Looks like this with an unsupported card 😉
[ Yes, parsing ‘enduranceRemainLifePercent’ would be simple enough and very useful if file systems do not support read/write summaries, with high bandwidth IO (useful or not towards OS memory cards, but (AV media) sd cards have been announced&provided (1/2TB ~2015) 1TB sizes already since ~5yrs). Only thing missing then would be some (external?) temperature sensor close to sdExpress/PCIe connectors. (Thx) ]
> if file systems do not support read/write summaries
Unfortunately most what happens at the filesystem layer doesn’t mean that much at the flash layer, especially with settings that enforce high Write Amplification. 1 changed byte at the filesystem may result in a whole page being (re)written at the flash layer.
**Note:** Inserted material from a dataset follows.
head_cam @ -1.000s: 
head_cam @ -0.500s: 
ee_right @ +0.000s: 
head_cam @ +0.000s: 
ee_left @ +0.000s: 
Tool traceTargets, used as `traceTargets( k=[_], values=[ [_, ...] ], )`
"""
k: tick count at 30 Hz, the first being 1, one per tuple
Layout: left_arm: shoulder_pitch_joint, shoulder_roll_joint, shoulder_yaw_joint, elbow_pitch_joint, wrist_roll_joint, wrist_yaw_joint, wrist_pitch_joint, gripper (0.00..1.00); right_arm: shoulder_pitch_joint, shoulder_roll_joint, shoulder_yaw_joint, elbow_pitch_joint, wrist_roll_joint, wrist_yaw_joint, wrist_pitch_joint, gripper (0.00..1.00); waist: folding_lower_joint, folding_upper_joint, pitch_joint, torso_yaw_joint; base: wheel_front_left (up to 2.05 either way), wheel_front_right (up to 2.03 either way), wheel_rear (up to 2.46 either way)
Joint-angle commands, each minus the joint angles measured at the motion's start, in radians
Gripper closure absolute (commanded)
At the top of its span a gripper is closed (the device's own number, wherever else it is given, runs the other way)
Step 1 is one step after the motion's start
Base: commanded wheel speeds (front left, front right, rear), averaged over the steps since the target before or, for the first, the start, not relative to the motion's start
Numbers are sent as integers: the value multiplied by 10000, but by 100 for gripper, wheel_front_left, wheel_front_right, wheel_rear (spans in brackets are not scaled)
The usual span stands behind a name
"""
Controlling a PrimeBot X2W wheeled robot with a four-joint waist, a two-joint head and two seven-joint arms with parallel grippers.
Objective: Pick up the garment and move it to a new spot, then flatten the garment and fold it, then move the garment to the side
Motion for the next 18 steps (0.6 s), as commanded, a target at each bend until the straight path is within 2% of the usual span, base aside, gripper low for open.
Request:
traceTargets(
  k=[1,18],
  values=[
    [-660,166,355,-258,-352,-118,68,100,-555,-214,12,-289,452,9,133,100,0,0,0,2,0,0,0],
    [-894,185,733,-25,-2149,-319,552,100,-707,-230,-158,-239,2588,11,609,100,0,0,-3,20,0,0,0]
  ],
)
[ Yes, but at least there’s an estimation possible, what’s the amount of R/W io towards a flash storage without each consumer summing up this with guessing from average data bandwidth. Probably a low percentage of consumers know what their file systems block size would be (or if there’s caching partitions from flash or dram involved with SSDs) and if it’s suitable assuming a 512B or 4kB page size (What’s the difference between logical and physical sector size, wrt to write amplification?) for every formatted fs partition? One rough guess for OS (not archived data storage with big files) average r/w data transfer size could be ~2000-2500B each storage read or write command or page access (reasonable?)? ]
> ADATA also offers two models with 256GB or 512GB capacities at higher prices
And there’s also Delock’s 256/512 GB models claiming read/write speeds of 858/804 MB/s.
Im hoping this express sd standard would make pcie more popular around Socs, but seems noone really needs it so far…
Gotta love Samsung’s duality. They make one of the best microSD cards, but you cannot use them in a lot of their phones (and the competition). What I want to see is higher capacity microSD cards, not SSD grade cards. 256 GB might be enough for some, but I think overall lifespan and capacity should matter more than actual speed.
I bet someone at Samsung said “hey, we didn’t use this new standard that came up in 2018”. I highly doubt these can maintain the speed long enough to be worth their price.
Usually speed improves when it’s no longer possible to dump a whole device in one hour due to its capacity. Here it’s probably more or less the same driver for more speed.